Try it: List each line of the data that holds the string "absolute".

───

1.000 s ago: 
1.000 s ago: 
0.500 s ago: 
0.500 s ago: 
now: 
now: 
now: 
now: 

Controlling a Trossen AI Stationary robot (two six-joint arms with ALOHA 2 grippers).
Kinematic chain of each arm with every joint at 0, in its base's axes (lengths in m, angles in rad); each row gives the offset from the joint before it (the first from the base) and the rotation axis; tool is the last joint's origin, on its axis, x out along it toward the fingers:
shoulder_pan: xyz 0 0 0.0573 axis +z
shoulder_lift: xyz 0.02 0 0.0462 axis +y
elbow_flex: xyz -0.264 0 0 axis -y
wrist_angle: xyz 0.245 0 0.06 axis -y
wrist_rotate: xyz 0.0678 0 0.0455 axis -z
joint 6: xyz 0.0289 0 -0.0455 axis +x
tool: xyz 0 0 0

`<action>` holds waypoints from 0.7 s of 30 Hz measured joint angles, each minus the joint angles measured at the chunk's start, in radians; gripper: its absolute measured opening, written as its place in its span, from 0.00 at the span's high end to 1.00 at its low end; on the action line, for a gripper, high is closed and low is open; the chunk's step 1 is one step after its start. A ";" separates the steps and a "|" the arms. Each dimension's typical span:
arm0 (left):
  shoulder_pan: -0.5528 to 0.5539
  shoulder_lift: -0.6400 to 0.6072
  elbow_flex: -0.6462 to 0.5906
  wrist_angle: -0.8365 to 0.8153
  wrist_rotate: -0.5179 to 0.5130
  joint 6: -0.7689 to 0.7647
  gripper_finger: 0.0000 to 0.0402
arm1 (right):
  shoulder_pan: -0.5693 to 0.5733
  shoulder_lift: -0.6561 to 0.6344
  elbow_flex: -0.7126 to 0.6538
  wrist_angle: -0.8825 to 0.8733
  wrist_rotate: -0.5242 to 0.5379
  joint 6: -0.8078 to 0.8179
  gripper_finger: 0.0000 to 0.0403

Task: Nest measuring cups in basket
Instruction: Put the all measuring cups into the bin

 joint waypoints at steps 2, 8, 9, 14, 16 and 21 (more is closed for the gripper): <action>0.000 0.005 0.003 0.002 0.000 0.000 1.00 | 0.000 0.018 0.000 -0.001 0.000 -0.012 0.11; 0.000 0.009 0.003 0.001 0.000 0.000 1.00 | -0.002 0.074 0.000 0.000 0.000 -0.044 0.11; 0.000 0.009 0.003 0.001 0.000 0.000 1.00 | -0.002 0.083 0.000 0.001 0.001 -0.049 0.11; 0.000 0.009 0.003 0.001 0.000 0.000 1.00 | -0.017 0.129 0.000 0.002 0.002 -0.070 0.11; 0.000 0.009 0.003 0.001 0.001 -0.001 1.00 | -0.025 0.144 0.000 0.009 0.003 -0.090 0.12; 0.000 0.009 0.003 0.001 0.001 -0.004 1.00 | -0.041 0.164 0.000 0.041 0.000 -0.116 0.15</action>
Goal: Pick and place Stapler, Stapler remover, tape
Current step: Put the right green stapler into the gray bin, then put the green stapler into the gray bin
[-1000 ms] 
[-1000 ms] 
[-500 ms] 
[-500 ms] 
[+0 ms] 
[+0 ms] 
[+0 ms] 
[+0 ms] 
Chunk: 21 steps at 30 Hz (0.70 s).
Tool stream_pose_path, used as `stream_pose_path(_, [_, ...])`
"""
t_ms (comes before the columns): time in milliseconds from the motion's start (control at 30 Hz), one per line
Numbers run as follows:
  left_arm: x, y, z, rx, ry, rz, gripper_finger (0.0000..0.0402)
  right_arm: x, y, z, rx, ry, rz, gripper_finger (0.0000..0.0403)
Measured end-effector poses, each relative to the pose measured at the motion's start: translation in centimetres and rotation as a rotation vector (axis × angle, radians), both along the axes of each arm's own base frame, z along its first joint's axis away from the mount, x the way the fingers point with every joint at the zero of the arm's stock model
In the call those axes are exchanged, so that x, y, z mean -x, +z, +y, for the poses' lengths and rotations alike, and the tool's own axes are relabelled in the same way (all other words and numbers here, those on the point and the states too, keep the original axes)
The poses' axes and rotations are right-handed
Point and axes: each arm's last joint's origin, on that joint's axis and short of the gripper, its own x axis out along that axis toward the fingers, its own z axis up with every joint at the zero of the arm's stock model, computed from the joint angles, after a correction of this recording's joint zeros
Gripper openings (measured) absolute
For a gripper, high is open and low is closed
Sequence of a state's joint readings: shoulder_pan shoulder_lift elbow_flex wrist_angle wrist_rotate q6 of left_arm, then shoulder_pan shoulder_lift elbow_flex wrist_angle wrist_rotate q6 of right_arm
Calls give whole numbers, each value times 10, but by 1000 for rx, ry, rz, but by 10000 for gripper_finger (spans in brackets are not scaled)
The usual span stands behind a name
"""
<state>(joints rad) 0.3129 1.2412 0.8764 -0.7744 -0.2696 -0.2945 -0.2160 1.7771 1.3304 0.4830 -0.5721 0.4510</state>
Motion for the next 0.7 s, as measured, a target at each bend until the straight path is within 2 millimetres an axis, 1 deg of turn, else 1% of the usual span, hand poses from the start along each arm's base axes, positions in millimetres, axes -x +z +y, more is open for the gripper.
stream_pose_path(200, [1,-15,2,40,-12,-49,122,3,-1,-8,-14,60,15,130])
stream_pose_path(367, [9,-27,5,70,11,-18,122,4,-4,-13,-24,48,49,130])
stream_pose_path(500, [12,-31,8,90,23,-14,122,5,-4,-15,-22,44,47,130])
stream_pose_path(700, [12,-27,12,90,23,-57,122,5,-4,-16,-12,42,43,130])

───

Solution to this exercise:
`<action>` holds waypoints from 0.7 s of 30 Hz measured joint angles, each minus the joint angles measured at the chunk's start, in radians; gripper: its absolute measured opening, written as its place in its span, from 0.00 at the span's high end to 1.00 at its low end; on the action line, for a gripper, high is closed and low is open; the chunk's step 1 is one step after its start. A ";" separates the steps and a "|" the arms. Each dimension's typical span:
Gripper openings (measured) absolute

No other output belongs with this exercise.